我有一种情况,在这种情况下,我在一行的每一列中都有非零的计数。
DataFrame:
subaccid|srp0|srp1|srp2|srp3|srp4|srp5|srp6|srp7|srp8|srp9|srp10|srp11|srp12
+-------+----+----+----+----+----+----+------+----+----+----+-----+-----+--+
AAA |0.0 |12.0|12.0|0.0 |0.0 |0.0 |10.0 |0.0 |0.0 |0.0 |0.0 |0.0 |0.0
AAB |12.0|12.0|12.0|10.0|12.0|12.0|12.0 |0.0 |0.0 |0.0 |0.0 |0.0 |0.0
AAC |10.0|12.0|0.0 |0.0 |0.0 |10.0|10.0 |0.0 |0.0 |0.0 |0.0 |0.0 |0.0
ZZZ |0.0 |0.0 |0.0 |0.0 |0.0 |0.0 |-110.0|0.0 |0.0 |0.0 |0.0 |0.0 |0.0
+-------+----+----+----+----+----+----+------+----+----+----+-----+-----+--+
输出:
subaccid,count of nonzeros
AAA,2
AAB,7
AAC,4
ZZZ,1
答案 0 :(得分:1)
这也是可行的,没有RDD的东西,我自己的数据:
import org.apache.spark.sql.functions._
import spark.implicits._
val df = sc.parallelize(Seq(
("r1", 0.0, 0.0, 0.0, 0.0),
("r2", 6.4, 4.9, 6.3, 7.1),
("r3", 4.2, 0.0, 7.2, 8.4),
("r4", 1.0, 2.0, 0.0, 0.0)
)).toDF("ID", "a", "b", "c", "d")
val count_non_zero = df.columns.tail.map(x => when(col(x) === 0.0, 1).otherwise(0)).reduce(_ + _)

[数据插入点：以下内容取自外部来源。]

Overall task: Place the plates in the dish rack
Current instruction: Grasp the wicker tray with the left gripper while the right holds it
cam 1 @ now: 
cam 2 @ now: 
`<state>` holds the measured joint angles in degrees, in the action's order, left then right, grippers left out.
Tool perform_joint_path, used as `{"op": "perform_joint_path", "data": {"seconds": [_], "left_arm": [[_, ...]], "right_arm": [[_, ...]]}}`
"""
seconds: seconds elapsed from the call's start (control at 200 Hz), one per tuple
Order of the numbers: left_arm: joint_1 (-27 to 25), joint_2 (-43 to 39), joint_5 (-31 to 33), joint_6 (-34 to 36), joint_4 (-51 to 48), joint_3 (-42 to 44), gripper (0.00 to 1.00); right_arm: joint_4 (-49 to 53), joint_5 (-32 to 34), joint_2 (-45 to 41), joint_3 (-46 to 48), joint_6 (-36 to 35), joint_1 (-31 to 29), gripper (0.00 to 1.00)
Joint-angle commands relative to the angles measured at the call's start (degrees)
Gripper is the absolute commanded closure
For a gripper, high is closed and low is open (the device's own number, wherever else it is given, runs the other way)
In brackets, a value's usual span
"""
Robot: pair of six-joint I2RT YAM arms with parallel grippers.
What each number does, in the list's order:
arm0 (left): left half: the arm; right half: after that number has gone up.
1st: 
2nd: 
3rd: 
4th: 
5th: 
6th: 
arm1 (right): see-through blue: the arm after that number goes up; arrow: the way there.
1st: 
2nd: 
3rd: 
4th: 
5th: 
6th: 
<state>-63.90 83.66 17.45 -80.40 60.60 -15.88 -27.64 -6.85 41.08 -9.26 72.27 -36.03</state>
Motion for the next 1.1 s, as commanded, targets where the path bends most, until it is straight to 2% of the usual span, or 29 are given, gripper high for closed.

df.withColumn("non_zero_count", count_non_zero).show(false)
返回:
+---+---+---+---+---+--------------+
|ID |a |b |c |d |non_zero_count|
+---+---+---+---+---+--------------+
|r1 |0.0|0.0|0.0|0.0|4 |
|r2 |6.4|4.9|6.3|7.1|0 |
|r3 |4.2|0.0|7.2|8.4|1 |
|r4 |1.0|2.0|0.0|0.0|2 |
+---+---+---+---+---+--------------+
假设采用双精度/实数格式,否则我们会在Any issue中找到asInstanceOf。
您可以放下列或选择重物完成。
希望这会有所帮助。
答案 1 :(得分:0)
一个选项是:
//Create dataframe
val df = sc.parallelize(
Seq(("AAA", 0.0, 12.0,12.0,0.0, 0.0, 0.0, 10.0, 0.0, 0.0, 0.0, 0.0, 0.0, 0.0),
("AAB", 12.0, 12.0, 12.0, 10.0, 12.0, 12.0, 12.0, 0.0, 0.0, 0.0, 0.0, 0.0, 0.0),
("AAC", 10.0, 12.0, 0.0, 0.0, 0.0, 10.0, 10.0, 0.0, 0.0, 0.0, 0.0, 0.0, 0.0),
("ZZZ", 0.0, 0.0, 0.0, 0.0, 0.0, 0.0, 110.0,0.0, 0.0, 0.0, 0.0, 0.0, 0.0)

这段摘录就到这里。